> ACTION ITEM:
Check every line of the data below for the word "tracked". Copy the ones that have it.

> SOURCE DATA:
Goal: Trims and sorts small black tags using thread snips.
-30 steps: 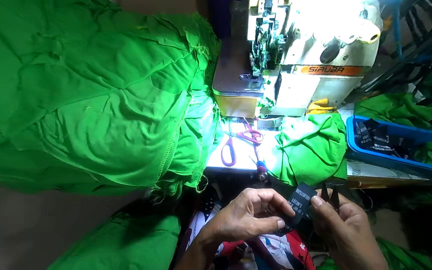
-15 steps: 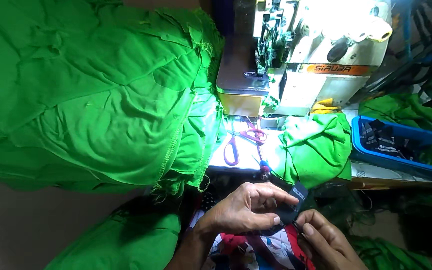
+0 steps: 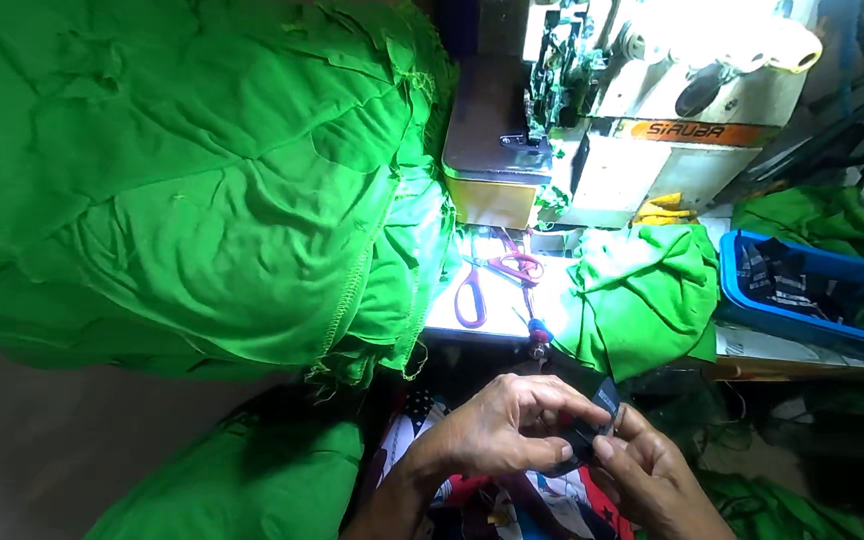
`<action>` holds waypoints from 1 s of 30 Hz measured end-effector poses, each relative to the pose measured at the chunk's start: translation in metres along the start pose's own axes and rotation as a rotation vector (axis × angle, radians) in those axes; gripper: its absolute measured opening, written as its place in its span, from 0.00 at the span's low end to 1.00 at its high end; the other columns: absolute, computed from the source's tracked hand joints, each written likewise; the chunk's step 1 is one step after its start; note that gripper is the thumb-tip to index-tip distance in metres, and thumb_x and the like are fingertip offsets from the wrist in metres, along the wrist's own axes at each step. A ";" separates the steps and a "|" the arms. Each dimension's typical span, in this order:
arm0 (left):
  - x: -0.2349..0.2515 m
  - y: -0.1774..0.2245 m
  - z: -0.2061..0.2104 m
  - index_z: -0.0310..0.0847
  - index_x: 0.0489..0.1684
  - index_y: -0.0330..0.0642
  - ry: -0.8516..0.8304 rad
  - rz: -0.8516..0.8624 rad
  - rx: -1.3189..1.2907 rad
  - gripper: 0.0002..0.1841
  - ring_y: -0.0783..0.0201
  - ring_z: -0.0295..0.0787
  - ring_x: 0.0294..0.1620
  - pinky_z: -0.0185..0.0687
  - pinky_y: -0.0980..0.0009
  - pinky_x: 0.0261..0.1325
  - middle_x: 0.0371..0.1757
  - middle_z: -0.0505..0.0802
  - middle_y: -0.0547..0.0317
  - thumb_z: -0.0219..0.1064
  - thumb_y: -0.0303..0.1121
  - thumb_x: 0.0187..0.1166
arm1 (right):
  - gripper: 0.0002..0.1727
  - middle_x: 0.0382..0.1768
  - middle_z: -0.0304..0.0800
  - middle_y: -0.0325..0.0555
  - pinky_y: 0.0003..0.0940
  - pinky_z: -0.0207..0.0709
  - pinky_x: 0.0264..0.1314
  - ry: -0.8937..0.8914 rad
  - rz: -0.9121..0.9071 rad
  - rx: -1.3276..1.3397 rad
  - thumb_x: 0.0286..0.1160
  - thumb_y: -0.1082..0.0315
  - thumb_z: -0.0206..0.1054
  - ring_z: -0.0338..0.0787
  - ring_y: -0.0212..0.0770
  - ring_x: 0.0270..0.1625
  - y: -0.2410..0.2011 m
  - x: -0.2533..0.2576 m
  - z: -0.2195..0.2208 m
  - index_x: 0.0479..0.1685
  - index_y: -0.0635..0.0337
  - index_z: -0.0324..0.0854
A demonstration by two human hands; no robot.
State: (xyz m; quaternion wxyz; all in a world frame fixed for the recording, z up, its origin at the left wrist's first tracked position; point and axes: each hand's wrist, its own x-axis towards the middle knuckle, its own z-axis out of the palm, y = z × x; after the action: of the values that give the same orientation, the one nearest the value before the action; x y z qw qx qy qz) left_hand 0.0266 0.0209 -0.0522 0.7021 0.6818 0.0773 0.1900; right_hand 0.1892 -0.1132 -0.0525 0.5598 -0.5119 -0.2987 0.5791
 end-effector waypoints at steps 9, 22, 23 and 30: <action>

> TASK RESULT:
`<action>` holds waypoints from 1 s of 30 Hz measured end-effector poses, each relative to the pose measured at the chunk's start: translation in metres along the start pose's own axes and rotation as a rotation vector (axis × angle, radians) in those axes; gripper: its absolute measured opening, written as its place in its span, from 0.00 at the span's low end to 1.00 at its high end; the other columns: absolute, computed from the source's tracked hand joints, each written likewise; the chunk's step 1 is one step after its start; note that gripper is the thumb-tip to index-tip distance in metres, and thumb_x and the like are fingertip offsets from the wrist in metres, along the wrist's own axes at each step. A ";" separates the steps and a "|" the arms. Each dimension's typical span, in this order:
State: (xyz m; quaternion wxyz; all in a world frame fixed for the recording, z up, its origin at the left wrist's first tracked position; point and axes: each hand's wrist, its own x-axis towards the middle knuckle, its own z-axis out of the palm, y = z × x; after the action: of the values that give the same orientation, the one nearest the value before the action; x y z qw qx qy qz) left_hand 0.0266 0.0209 -0.0522 0.7021 0.6818 0.0773 0.1900; right_hand 0.1892 -0.1132 -0.0525 0.5598 -0.5119 -0.2987 0.5791

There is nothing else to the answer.